So you can also say there are two types of inserts (1) real inserts (2) primary key updates
The updates are always updates.
The dilemma then is when is an insert/delete combination is really an update.
Usually if you dont really care about the one above a simple merge like this is sufficient
MERGE esqlProductTarget T
USING esqlProductSource S
ON (S.ProductID = T.ProductID)
WHEN MATCHED
THEN UPDATE
SET T.Name = S.Name,
T.ProductNumber = S.ProductNumber,
T.Color = S.Color
WHEN NOT MATCHED BY TARGET
THEN INSERT (ProductID, Name, ProductNumber, Color)
VALUES (S.ProductID, S.Name, S.ProductNumber, S.Color)
WHEN NOT MATCHED BY SOURCE
THEN DELETE
OUTPUT S.ProductID, $action into #MergeLog;
SELECT MergeAction, Cnt=count(*)
FROM #MergeLog
GROUP BY MergeAction
The output will be like:
+-------------+-----+--+
| MergeAction | Cnt | |
+-------------+-----+--+
| DELETE | 100 | |
| UPDATE | 60 | |
| INSERT | 70 | |
+-------------+-----+--+
Refer to https://www.essentialsql.com/introduction-merge-statement/
I am not sure why you have "WHERE MERGE_OUT.Action_Out = 'UPDATE'. But if you remove that, then you can get your rowcount. Unless I have misunderstood your query.
Based on your further comments i think the main issue is how you handle the type 2 updates. The quick answer is you need two operations of UPDATE (insert/update); and DELETES are not really DELETES but UPDATES on the timestamp.
I have formulated a sample query below how to handle type2 updates and the results should be self explanatory. I have tried doing a double operation on the UPDATE merge and it is interesting it cannot do it and gives an error: "An action of type 'INSERT' is not allowed in the 'WHEN MATCHED' clause of a MERGE statement." So i think there is no choice but to split the update and insert of the UPDATE statement.

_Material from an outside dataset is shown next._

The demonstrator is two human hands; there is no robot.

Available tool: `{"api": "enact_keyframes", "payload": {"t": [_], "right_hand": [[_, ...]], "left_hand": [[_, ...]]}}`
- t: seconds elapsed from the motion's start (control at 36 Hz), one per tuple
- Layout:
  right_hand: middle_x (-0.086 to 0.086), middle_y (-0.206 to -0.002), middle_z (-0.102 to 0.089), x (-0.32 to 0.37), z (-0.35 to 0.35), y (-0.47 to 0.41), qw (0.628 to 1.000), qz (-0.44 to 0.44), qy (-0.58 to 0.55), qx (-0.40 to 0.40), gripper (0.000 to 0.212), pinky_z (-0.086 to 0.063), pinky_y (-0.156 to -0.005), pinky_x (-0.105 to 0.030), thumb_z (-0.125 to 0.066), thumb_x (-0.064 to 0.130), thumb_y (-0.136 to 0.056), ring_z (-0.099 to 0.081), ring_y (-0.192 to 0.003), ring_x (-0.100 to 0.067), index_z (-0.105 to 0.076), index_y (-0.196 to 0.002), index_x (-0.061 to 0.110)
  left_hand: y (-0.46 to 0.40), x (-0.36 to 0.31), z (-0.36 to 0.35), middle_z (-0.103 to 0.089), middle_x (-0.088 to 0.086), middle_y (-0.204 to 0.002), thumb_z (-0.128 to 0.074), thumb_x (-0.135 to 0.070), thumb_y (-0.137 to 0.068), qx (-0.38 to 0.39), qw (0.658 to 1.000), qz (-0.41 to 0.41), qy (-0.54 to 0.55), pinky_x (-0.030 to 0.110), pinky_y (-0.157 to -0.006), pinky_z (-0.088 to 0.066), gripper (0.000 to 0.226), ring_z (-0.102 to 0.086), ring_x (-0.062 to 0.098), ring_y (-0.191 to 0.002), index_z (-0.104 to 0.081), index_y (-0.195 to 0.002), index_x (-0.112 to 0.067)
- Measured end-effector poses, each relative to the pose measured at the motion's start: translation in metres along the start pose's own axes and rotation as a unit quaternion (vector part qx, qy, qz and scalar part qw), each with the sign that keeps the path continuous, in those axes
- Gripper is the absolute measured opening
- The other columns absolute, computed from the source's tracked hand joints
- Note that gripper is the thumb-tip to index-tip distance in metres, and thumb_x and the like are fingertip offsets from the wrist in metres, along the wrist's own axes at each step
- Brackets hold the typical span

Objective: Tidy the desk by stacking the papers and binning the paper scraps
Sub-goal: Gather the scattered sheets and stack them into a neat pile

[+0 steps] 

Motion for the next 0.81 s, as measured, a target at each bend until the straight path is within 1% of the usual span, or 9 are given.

The last consideration is also the DELETE that manifest as an update. I have handled it as well in the code below how to determine when an action of UPDATE is really a DELETE.
DROP TABLE IF EXISTS _a
CREATE TABLE _a (
id int
,val int
,fromdate datetime
,todate datetime
,isactive bit
)
INSERT INTO _a
select 1,100,'2015-Jan-1',NULL,1
UNION ALL select 2,200,'2015-Feb-1',NULL,1
UNION ALL select 3,300,'2015-Mar-1',NULL,1
DROP TABLE IF EXISTS #data
DROP TABLE IF EXISTS #outputdata
select * INTO #data from _a
select TOP 0 action=CAST('' as varchar(10)),* INTO #outputdata from _a
DELETE #data where id = 3
UPDATE #data set val = 2000 where id = 2
INSERT INTO #data
select 4,400,GETDATE(),NULL,1
--select * from #data
-- _a is your data warehouse table using type2
BEGIN TRAN
select Note='OLD STATE OF _a',* from _a
select Note='NEW SET OF DATA',* from #data
MERGE dbo._a T
USING (
select id,val from #data
) S
ON (S.id = T.id)
WHEN MATCHED
AND ((S.val <> T.val OR (S.val IS NOT NULL AND T.val IS NULL) OR (S.val IS NULL AND T.val IS NOT NULL)))
THEN UPDATE SET
todate = GETDATE()
,isactive = 0
WHEN NOT MATCHED BY TARGET
THEN INSERT (id,val,fromdate,todate,isactive)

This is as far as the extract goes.